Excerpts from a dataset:
▼▼▼

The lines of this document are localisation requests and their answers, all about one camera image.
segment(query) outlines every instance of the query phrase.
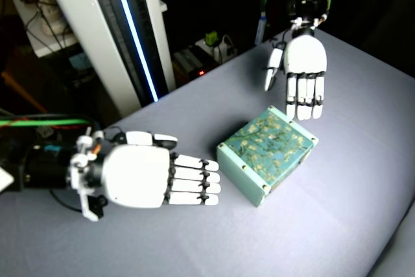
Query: teal box
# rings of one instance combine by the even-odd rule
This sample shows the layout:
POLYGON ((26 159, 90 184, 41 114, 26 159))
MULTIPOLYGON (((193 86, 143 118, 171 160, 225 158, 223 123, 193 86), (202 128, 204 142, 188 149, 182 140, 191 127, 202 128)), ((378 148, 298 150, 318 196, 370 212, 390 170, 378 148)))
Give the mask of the teal box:
POLYGON ((217 147, 220 170, 259 206, 318 139, 273 106, 217 147))

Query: gray table surface
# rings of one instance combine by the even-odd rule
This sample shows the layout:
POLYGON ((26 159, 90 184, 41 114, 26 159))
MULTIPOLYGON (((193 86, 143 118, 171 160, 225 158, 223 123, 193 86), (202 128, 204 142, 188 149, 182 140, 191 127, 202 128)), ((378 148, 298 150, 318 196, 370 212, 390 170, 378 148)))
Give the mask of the gray table surface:
MULTIPOLYGON (((415 80, 318 32, 327 51, 322 118, 302 122, 318 146, 253 207, 222 175, 218 206, 132 210, 110 205, 90 223, 46 191, 0 197, 0 275, 366 276, 415 194, 415 80)), ((180 138, 178 152, 215 145, 270 104, 269 43, 120 122, 180 138)), ((75 194, 60 193, 76 202, 75 194)))

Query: led light strip
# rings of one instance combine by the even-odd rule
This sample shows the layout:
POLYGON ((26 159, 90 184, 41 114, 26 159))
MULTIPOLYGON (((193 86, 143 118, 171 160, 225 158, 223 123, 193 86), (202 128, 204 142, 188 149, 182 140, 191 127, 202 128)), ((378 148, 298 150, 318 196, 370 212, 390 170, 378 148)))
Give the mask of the led light strip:
POLYGON ((139 55, 140 60, 141 60, 141 64, 143 65, 143 69, 144 69, 145 76, 147 78, 148 86, 150 87, 151 94, 153 96, 154 102, 157 102, 158 101, 158 96, 157 96, 157 93, 156 93, 156 89, 154 88, 153 81, 152 81, 151 75, 150 75, 150 71, 148 70, 148 65, 147 65, 147 62, 146 62, 145 57, 144 57, 143 48, 141 47, 140 41, 138 39, 138 33, 137 33, 137 30, 136 30, 136 26, 134 25, 134 22, 133 22, 133 19, 132 19, 130 7, 128 6, 128 1, 127 0, 121 0, 121 4, 123 5, 124 13, 125 13, 125 16, 127 18, 128 26, 130 27, 131 34, 132 34, 134 43, 135 43, 136 48, 137 48, 138 55, 139 55))

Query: robotic hand
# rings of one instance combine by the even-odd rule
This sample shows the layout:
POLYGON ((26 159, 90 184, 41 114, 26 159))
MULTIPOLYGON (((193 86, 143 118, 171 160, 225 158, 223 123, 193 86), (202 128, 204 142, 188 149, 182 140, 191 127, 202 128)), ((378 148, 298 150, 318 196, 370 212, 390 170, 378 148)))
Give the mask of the robotic hand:
POLYGON ((314 31, 327 19, 331 0, 327 0, 324 11, 321 2, 290 1, 294 17, 290 28, 292 40, 286 43, 282 39, 277 43, 268 61, 265 91, 272 88, 276 73, 282 68, 287 76, 286 114, 291 119, 295 115, 298 120, 322 115, 327 56, 322 43, 314 37, 314 31))
POLYGON ((101 132, 81 136, 71 159, 71 187, 78 191, 82 214, 91 221, 103 216, 94 203, 95 190, 130 208, 158 208, 162 204, 216 205, 220 192, 217 162, 170 152, 172 136, 132 131, 119 133, 115 147, 99 159, 101 132))

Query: floral pattern
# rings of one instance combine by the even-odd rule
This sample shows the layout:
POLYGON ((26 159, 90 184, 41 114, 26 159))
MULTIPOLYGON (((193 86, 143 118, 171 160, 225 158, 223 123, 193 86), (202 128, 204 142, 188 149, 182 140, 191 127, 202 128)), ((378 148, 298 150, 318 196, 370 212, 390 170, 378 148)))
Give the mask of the floral pattern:
POLYGON ((278 184, 313 147, 288 123, 265 111, 225 144, 270 186, 278 184))

▲▲▲

Only the pictures stay out; the rest of the entries above must be written out exactly.

■ **EXERCISE RESPONSE**
The lines of this document are localisation requests and their answers, all about one camera image.
segment(query) outlines every instance of the query phrase.
Query: teal box
# rings of one instance combine by the even-odd rule
This sample shows the layout:
POLYGON ((26 159, 90 184, 41 114, 26 159))
MULTIPOLYGON (((193 86, 143 118, 171 160, 225 158, 223 123, 193 86), (202 128, 204 142, 188 149, 182 140, 191 127, 202 128)), ((378 148, 298 150, 318 196, 370 212, 390 170, 378 148)))
Give the mask of the teal box:
POLYGON ((217 147, 220 170, 259 206, 318 139, 273 106, 217 147))

Query: gray table surface
# rings of one instance combine by the even-odd rule
This sample shows the layout:
POLYGON ((26 159, 90 184, 41 114, 26 159))
MULTIPOLYGON (((193 86, 143 118, 171 160, 225 158, 223 123, 193 86), (202 128, 204 142, 188 149, 182 140, 191 127, 202 128)), ((378 148, 298 150, 318 196, 370 212, 390 170, 378 148)))
Give the mask of the gray table surface:
MULTIPOLYGON (((415 80, 318 32, 327 51, 322 118, 302 122, 318 146, 253 207, 222 175, 218 206, 132 210, 110 205, 90 223, 46 191, 0 197, 0 275, 366 276, 415 194, 415 80)), ((180 138, 178 152, 215 145, 270 104, 269 43, 120 122, 180 138)), ((75 194, 60 193, 76 202, 75 194)))

Query: led light strip
# rings of one instance combine by the even-odd rule
This sample shows the layout:
POLYGON ((26 159, 90 184, 41 114, 26 159))
MULTIPOLYGON (((193 86, 143 118, 171 160, 225 158, 223 123, 193 86), (202 128, 204 142, 188 149, 182 140, 191 127, 202 128)), ((378 148, 298 150, 318 196, 370 212, 390 170, 378 148)))
Give the mask of the led light strip:
POLYGON ((139 55, 140 60, 141 60, 141 64, 143 65, 143 69, 144 69, 145 76, 147 78, 148 86, 150 87, 151 94, 153 96, 154 102, 157 102, 158 101, 158 96, 157 96, 157 93, 156 93, 156 89, 154 88, 153 81, 152 81, 151 75, 150 75, 150 71, 148 70, 148 65, 147 65, 147 62, 146 62, 145 57, 144 57, 143 48, 141 47, 140 41, 138 39, 138 33, 137 33, 137 30, 136 30, 136 26, 134 25, 134 22, 133 22, 133 19, 132 19, 130 7, 128 6, 128 1, 127 0, 121 0, 121 4, 123 5, 124 13, 125 13, 125 16, 127 18, 128 26, 130 27, 131 34, 132 34, 134 43, 135 43, 136 48, 137 48, 138 55, 139 55))

Query: robotic hand
# rings of one instance combine by the even-odd rule
This sample shows the layout:
POLYGON ((26 159, 90 184, 41 114, 26 159))
MULTIPOLYGON (((193 86, 143 118, 171 160, 225 158, 223 123, 193 86), (202 128, 204 142, 188 149, 182 140, 191 127, 202 128)), ((378 148, 298 150, 318 196, 370 212, 390 170, 378 148)))
Give the mask of the robotic hand:
POLYGON ((314 31, 327 19, 331 0, 327 0, 324 11, 321 2, 290 1, 294 17, 290 28, 292 40, 286 43, 282 39, 277 43, 268 61, 265 91, 272 88, 276 73, 282 68, 287 76, 286 114, 291 119, 295 115, 298 120, 322 115, 327 56, 322 43, 314 37, 314 31))
POLYGON ((101 132, 81 136, 71 159, 71 187, 78 191, 82 214, 91 221, 103 216, 94 203, 95 190, 130 208, 158 208, 162 204, 216 205, 220 192, 217 162, 170 152, 172 136, 132 131, 119 133, 115 147, 99 159, 101 132))

Query: floral pattern
# rings of one instance combine by the even-odd rule
This sample shows the layout:
POLYGON ((26 159, 90 184, 41 114, 26 159))
MULTIPOLYGON (((193 86, 143 118, 171 160, 225 158, 223 123, 193 86), (202 128, 204 142, 188 149, 182 140, 191 127, 202 128)), ((378 148, 298 150, 318 196, 370 212, 390 170, 378 148)))
Give the mask of the floral pattern:
POLYGON ((278 184, 313 147, 288 123, 265 111, 225 144, 270 186, 278 184))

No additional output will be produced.